It has happened to me, on various occasions, to find myself in a certain edifice which would appear to have some of the characteristics of a public exchange. Its interior is a spacious hall, with a pavement of white marble. Overhead is a lofty dome, supported by long rows of pillars of fantastic architecture, the idea of which was probably taken from the Moorish ruins of the Alhambra, or perhaps from some enchanted edifice in the Arabian tales. The windows of this hall have a breadth and grandeur of design and an elaborateness of workmanship that have nowhere been equalled, except in the Gothic cathedrals of the Old World. Like their prototypes, too, they admit the light of heaven only through stained and pictured glass, thus filling the hall with many-colored radiance and painting its marble floor with beautiful or grotesque designs; so that its inmates breathe, as it were, a visionary atmosphere, and tread upon the fantasies of poetic minds. These peculiarities, combining a wilder mixture of styles than even an American architect usually recognizes as allowable—Grecian, Gothic, Oriental, and nondescript—cause the whole edifice to give the impression of a dream, which might be dissipated and shattered to fragments by merely stamping the foot upon the pavement. Yet, with such modifications and repairs as successive ages demand, the Hall of Fantasy is likely to endure longer than the most substantial structure that ever cumbered the earth.

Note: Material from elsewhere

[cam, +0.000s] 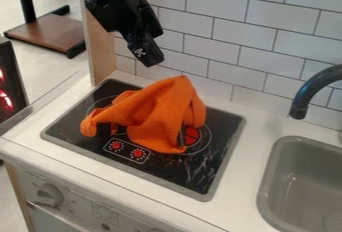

It is not at all times that one can gain admittance into this edifice, although most persons enter it at some period or other of their lives; if not in their waking moments, then by the universal passport of a dream. At my last visit I wandered thither unawares while my mind was busy with an idle tale, and was startled by the throng of people who seemed suddenly to rise up around me.
“Bless me! Where am I?” cried I, with but a dim recognition of the place.